How do you classify one of the most Florida hazardous medical waste disposal items, sharps? These are needles, syringes, scalpels and other medical tools used in treatment, diagnoses and other medical procedures that have the ability to cut through or puncture human or animal skin. Physical injury aside (it’s very easy to get stuck on a needle or cut on a razor blade), sharps are much more dangerous for another reason. After being used on a sick patient, sharps become contaminated with his or her blood.

We never know if some previous patient doesn’t have HIV, or Hepatitis C, so to avoid getting infected and contracted with some life-threatening blood-borne diseases, sharps should be promptly discarded in a specially designed hard plastic, leak-proof and puncture-resistant receptacle, with a tight-fitting lid, called a sharps container.

Where are sharps containers used? Obviously in the health care industry, for one. Hospitals and clinics generate hundreds of tons of sharps waste every day throughout the United States, but they are not the only source of it. Albeit, they are certainly the most responsible for its Florida medical waste disposal. Individuals also use needles and syringes, most likely for diabetes or some similar disease. Also, tattoo parlors are another place where needles are used on people and where sharps containers are needed.

What to Look For When Buying a Sharps Container?
When buying a sharps container, the first thing you should think about is the quantity of sharps waste you produce. There are different sizes of sharps containers, from very small, that can hold only a couple needles and can fit into your back pocket (don’t sit on them, though), to very large bins of 10 or more gallons, in which you can put hundreds or thousands of needles and other sharps.

Next, you should also look at the design of a sharps container, especially what needle sizes can it accommodate. Take your biggest needle and if it fits the opening just fine and doesn’t stick outside (which is very dangerous, mind you), everything else will fit as well.

The design of a sharps container may also differ, depending on the type of sharps you will be putting inside it. So be sure that you can put not only needles, but also any other sharps waste, such as scalpels, razor blades, or broken glass in it.

Sharps containers need to be not only well designed, but sturdy and durable. When purchasing one, don’t neglect to check it to determine if it is durable enough and that it doesn’t leak anywhere. Try to punch a hole through it with a small sewing needle.

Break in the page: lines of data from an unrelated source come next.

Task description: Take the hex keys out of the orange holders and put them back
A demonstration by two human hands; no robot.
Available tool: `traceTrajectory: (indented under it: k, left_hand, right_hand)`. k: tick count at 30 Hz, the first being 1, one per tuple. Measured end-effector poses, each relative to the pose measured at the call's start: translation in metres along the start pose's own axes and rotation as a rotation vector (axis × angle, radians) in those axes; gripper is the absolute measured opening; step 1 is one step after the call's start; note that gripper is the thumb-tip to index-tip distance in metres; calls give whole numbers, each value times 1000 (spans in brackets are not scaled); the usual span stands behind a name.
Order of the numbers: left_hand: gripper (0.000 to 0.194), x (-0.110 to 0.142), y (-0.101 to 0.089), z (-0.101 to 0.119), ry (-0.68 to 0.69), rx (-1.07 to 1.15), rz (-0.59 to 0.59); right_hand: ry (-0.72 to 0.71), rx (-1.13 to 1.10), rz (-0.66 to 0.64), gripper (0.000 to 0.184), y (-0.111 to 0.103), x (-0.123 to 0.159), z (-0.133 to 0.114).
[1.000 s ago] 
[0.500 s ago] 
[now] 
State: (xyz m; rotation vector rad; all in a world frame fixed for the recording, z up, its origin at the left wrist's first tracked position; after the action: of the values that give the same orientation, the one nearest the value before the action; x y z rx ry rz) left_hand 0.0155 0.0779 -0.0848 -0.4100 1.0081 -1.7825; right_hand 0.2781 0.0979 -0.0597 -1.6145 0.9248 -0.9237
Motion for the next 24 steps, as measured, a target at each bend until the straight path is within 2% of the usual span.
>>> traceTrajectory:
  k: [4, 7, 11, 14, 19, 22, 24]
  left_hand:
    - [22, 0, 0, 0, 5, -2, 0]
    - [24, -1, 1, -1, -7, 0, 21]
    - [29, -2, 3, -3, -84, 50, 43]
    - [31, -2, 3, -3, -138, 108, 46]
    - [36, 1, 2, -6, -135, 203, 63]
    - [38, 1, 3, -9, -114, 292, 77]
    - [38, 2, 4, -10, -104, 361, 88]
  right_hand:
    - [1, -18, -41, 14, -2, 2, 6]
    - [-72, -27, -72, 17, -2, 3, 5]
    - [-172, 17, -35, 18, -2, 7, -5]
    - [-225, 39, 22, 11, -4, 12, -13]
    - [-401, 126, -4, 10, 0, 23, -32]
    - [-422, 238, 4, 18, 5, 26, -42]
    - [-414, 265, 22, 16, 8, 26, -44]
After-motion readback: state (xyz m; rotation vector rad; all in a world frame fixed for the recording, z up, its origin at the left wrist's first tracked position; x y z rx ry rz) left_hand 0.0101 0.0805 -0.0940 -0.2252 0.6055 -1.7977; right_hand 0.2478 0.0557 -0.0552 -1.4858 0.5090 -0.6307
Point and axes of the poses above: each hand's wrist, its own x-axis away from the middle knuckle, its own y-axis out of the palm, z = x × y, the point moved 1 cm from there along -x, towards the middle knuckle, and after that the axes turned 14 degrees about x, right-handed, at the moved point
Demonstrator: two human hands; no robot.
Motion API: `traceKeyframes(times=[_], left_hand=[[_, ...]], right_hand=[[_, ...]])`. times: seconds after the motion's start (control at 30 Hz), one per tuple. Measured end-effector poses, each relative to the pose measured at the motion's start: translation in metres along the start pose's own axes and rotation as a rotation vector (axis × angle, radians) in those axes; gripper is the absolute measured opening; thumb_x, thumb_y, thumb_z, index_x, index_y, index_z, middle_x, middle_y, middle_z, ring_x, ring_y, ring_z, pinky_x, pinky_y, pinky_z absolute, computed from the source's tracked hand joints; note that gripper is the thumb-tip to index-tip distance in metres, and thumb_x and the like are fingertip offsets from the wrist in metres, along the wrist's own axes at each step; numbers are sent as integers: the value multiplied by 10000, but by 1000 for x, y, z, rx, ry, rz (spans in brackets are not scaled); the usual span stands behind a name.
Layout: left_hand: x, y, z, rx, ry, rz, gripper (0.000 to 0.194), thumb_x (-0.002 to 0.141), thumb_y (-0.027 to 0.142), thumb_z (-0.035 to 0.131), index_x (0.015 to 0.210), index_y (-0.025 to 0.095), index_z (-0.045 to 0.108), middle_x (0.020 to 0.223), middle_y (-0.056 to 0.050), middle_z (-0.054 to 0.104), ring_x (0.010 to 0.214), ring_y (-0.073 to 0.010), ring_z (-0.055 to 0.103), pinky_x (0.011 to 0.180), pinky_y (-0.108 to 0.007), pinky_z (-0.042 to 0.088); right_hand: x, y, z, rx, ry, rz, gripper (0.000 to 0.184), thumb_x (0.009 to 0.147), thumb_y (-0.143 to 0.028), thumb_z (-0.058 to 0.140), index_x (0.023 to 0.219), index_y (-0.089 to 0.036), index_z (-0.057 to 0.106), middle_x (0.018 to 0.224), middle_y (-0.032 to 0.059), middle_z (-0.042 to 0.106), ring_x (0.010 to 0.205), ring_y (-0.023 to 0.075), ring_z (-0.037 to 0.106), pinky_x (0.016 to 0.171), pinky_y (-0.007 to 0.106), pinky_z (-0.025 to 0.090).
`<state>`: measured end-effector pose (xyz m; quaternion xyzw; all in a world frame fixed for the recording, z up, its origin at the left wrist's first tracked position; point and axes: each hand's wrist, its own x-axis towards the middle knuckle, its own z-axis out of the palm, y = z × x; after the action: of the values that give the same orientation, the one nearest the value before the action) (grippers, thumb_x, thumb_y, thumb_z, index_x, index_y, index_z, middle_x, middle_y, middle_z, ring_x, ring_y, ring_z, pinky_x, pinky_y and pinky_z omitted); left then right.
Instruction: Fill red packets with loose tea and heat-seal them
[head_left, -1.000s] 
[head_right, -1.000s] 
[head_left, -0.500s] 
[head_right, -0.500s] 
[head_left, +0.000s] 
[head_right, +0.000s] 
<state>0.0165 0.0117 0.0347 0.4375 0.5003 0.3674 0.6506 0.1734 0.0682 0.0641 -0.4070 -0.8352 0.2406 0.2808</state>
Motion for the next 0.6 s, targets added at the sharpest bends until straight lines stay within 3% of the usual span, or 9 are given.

Where to Look for a Sharps Container?

Try local pharmacies or drugstores first. These often have smaller commercial sharps containers for sale. That’s certainly a better option than buying one online for a number of reasons. First of all, you won’t have to pay for the shipping costs. Second, buying stuff online often constitutes a certain quality risk and with sharps containers you don’t have as much luxury than when it comes to shoes, for instance. You don’t want to buy something that has already been used and damaged.

Tattoo supply stores also have sharps containers for sale. However, they might be somewhat more expensive than what you find a the local pharmacy, without the benefit of a better quality. Plus, they don’t (unlike pharmacies) offer a medical waste disposal service for sharps containers (but can refer you to someone that does.

Finally, you can contact a Florida medical waste disposal company and sign either a mail-back, or a pick-up contract with them. In the first case, they supply you with the sharps container, which you later (after you fill it) have to send back to them (they give you an address, of course). Pick-up service is the most expensive medical waste disposal route for sharps containers, but the advantage is that someone from the company will come over to you and take the container, in addition to supply it.